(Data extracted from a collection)
>>
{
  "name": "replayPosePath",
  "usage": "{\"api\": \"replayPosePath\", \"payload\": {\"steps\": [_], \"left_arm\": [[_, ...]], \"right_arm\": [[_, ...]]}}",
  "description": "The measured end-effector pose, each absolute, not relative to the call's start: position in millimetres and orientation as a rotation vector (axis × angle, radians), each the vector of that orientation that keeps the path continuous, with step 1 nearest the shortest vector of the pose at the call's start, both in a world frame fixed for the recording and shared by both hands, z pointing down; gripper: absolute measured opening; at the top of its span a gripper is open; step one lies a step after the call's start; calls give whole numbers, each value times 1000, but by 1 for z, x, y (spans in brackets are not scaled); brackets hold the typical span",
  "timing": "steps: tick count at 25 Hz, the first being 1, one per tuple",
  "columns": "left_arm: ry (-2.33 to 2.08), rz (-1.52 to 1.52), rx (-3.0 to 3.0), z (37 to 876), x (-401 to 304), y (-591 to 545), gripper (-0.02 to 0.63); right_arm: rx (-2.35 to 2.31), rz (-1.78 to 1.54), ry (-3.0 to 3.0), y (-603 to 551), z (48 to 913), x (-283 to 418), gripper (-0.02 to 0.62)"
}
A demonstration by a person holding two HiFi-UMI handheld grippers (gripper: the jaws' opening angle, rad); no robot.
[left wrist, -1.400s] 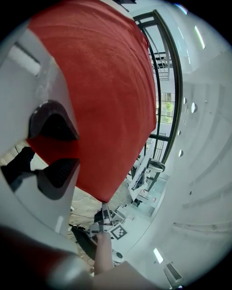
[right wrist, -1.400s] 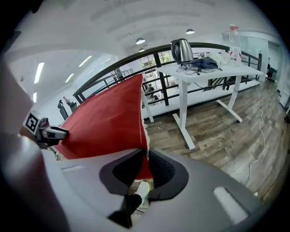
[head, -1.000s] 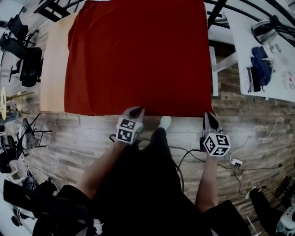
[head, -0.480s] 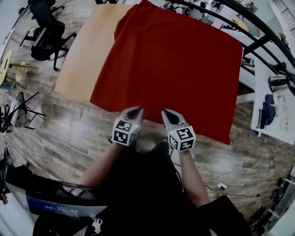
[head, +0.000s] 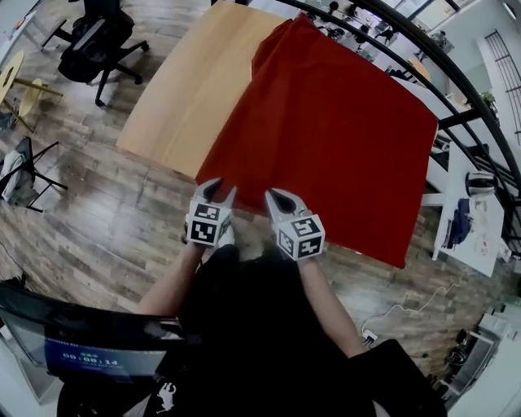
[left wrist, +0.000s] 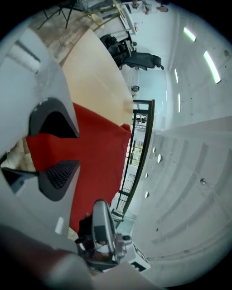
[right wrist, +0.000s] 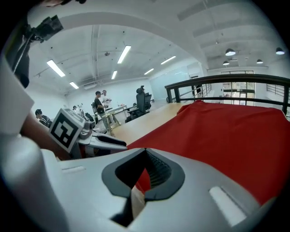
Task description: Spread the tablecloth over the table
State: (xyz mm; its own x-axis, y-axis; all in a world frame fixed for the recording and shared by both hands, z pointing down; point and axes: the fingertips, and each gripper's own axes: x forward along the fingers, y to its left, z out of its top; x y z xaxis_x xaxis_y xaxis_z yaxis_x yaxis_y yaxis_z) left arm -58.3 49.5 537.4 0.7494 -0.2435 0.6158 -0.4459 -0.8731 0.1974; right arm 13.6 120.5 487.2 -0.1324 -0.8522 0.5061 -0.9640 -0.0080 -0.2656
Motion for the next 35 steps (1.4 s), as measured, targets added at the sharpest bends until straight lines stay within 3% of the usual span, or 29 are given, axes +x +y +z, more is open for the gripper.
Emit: {"api": "replayPosePath", "payload": {"steps": [4, 7, 12, 18, 19, 20, 22, 29, 35], "left_arm": [[-727, 934, 2501, 572, -99, 9, 238], [-810, 916, 2420, 588, -121, -18, 247], [-546, 840, 2273, 624, -127, -13, 336], [-443, 906, 2346, 656, -137, -22, 336], [-401, 904, 2366, 658, -133, -21, 322], [-355, 896, 2387, 657, -128, -18, 254], [-286, 878, 2412, 650, -121, -4, 11], [-223, 767, 2512, 548, -112, 45, 9], [113, 786, 2677, 474, -19, 150, 9]], "right_arm": [[1763, 895, -2024, 110, 516, -12, 9], [1687, 909, -2012, 86, 535, -13, 9], [1522, 914, -2038, 57, 562, -11, 9], [1414, 841, -2034, 46, 570, -17, 9], [1420, 840, -2024, 46, 571, -15, 9], [1431, 838, -2008, 47, 573, -12, 9], [1460, 842, -1963, 52, 579, -2, 9], [1643, 954, -1715, 78, 599, 36, 9], [1690, 1212, -1845, 89, 609, 46, 9]]}}
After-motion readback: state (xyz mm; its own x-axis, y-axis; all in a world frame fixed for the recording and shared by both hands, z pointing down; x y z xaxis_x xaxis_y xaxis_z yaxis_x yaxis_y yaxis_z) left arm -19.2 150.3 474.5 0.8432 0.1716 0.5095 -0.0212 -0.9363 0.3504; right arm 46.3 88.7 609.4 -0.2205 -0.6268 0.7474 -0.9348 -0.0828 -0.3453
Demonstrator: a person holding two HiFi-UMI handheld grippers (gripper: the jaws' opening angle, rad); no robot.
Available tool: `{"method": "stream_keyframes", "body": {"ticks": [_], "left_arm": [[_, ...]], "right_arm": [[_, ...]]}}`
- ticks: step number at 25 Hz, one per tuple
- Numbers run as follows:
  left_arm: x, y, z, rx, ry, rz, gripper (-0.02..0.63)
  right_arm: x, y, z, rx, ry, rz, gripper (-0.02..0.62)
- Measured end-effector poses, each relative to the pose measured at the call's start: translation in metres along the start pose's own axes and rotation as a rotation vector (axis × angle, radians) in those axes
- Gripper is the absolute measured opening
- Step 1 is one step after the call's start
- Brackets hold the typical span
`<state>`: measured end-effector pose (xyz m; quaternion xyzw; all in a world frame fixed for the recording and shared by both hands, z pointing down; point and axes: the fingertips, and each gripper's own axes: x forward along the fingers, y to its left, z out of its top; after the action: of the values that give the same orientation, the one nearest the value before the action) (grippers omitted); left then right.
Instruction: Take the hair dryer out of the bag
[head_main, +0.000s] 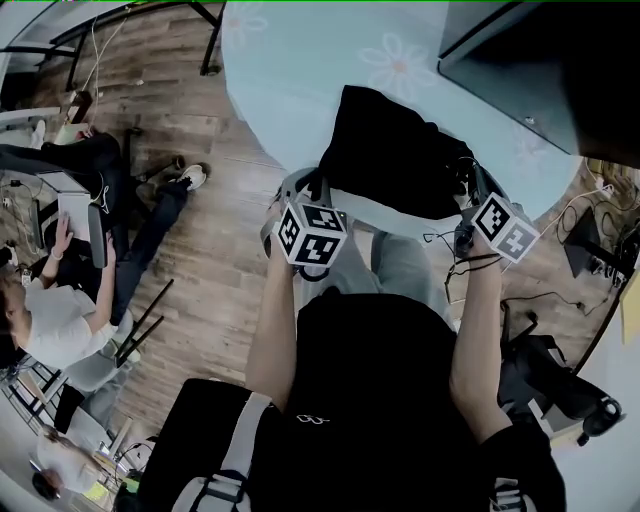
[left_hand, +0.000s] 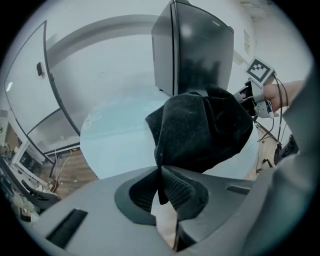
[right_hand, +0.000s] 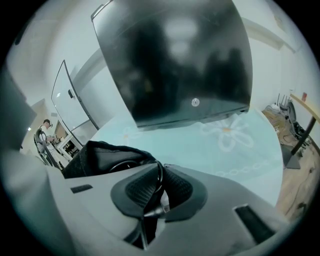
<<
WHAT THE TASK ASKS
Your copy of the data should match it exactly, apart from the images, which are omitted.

RESPONSE
{
  "name": "replayPosePath",
  "usage": "{\"api\": \"replayPosePath\", \"payload\": {\"steps\": [_], \"left_arm\": [[_, ...]], \"right_arm\": [[_, ...]]}}",
  "description": "The measured end-effector pose, each absolute, not relative to the call's start: position in millimetres and orientation as a rotation vector (axis × angle, radians), each the vector of that orientation that keeps the path continuous, with step 1 nearest the shortest vector of the pose at the call's start, both in a world frame fixed for the recording and shared by both hands, z pointing down; gripper: absolute measured opening; at the top of its span a gripper is open; step one lies a step after the call's start; calls give whole numbers, each value times 1000, but by 1 for z, x, y (spans in brackets are not scaled); brackets hold the typical span",
  "timing": "steps: tick count at 25 Hz, the first being 1, one per tuple",
  "columns": "left_arm: ry (-2.33 to 2.08), rz (-1.52 to 1.52), rx (-3.0 to 3.0), z (37 to 876), x (-401 to 304), y (-591 to 545), gripper (-0.02 to 0.63); right_arm: rx (-2.35 to 2.31), rz (-1.78 to 1.54), ry (-3.0 to 3.0), y (-603 to 551), z (48 to 913), x (-283 to 418), gripper (-0.02 to 0.62)"
}
A demonstration by a person holding two HiFi-UMI handheld grippers (gripper: the jaws' opening angle, rad); no robot.
[left wrist, -1.400s] 
[right wrist, -1.400s] 
[head, -1.000s] 
[head, -0.480s] 
[head, +0.000s] 
[left wrist, +0.000s] 
[right wrist, +0.000s] 
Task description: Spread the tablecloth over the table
State: (xyz mm; its own x-axis, y-axis; all in a world frame fixed for the recording and shared by both hands, z pointing down; point and axes: the fingertips, and each gripper's own axes: x forward along the fingers, y to its left, z out of its top; x y z xaxis_x xaxis_y xaxis_z yaxis_x yaxis_y yaxis_z) left arm -58.3 49.5 537.4 0.7494 -0.2435 0.6158 -0.4459 -0.8731 0.1974; right arm 13.6 120.5 487.2 -0.1324 -0.8522 0.5061 -0.9640 -0.0080 -0.2656
Motion for the next 35 steps (1.4 s), as measured, targets added at the sharpest bends until straight lines stay within 3% of the usual span, or 29 are given, axes +x +y +z, more is open for the gripper.
Emit: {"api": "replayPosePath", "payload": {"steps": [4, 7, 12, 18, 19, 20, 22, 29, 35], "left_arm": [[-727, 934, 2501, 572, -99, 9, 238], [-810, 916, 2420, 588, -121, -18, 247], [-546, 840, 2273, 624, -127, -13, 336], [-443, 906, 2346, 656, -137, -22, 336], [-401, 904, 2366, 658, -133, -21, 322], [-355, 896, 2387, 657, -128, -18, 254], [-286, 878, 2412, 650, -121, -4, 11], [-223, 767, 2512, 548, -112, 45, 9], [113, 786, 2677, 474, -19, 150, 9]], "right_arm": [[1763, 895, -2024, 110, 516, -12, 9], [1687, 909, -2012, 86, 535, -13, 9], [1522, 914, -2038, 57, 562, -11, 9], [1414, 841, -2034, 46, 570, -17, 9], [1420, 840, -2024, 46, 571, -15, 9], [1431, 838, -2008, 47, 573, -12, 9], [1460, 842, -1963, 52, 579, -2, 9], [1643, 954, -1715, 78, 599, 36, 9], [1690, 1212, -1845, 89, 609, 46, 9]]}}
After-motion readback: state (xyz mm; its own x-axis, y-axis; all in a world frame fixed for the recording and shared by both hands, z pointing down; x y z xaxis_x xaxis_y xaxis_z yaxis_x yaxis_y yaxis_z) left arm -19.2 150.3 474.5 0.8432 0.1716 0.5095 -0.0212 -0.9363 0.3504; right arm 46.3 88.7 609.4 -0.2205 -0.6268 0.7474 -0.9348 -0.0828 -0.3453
Demonstrator: a person holding two HiFi-UMI handheld grippers (gripper: the jaws' opening angle, rad); no robot.
Available tool: `{"method": "stream_keyframes", "body": {"ticks": [_], "left_arm": [[_, ...]], "right_arm": [[_, ...]]}}`
- ticks: step number at 25 Hz, one per tuple
- Numbers run as follows:
  left_arm: x, y, z, rx, ry, rz, gripper (-0.02..0.63)
  right_arm: x, y, z, rx, ry, rz, gripper (-0.02..0.62)
- Measured end-effector poses, each relative to the pose measured at the call's start: translation in metres along the start pose's own axes and rotation as a rotation vector (axis × angle, radians) in those axes
- Gripper is the absolute measured opening
- Step 1 is one step after the call's start
- Brackets hold the typical span
`<state>`: measured end-effector pose (xyz m; quaternion xyzw; all in a world frame fixed for the recording and shared by both hands, z pointing down; point and axes: the fingertips, and each gripper's own axes: x forward along the fingers, y to its left, z out of its top; after the action: of the values that give the same orientation, the one nearest the value before the action) (grippers omitted); left then right.
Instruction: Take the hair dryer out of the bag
[head_main, +0.000s] 
[left_hand, +0.000s] 
[right_hand, +0.000s] 

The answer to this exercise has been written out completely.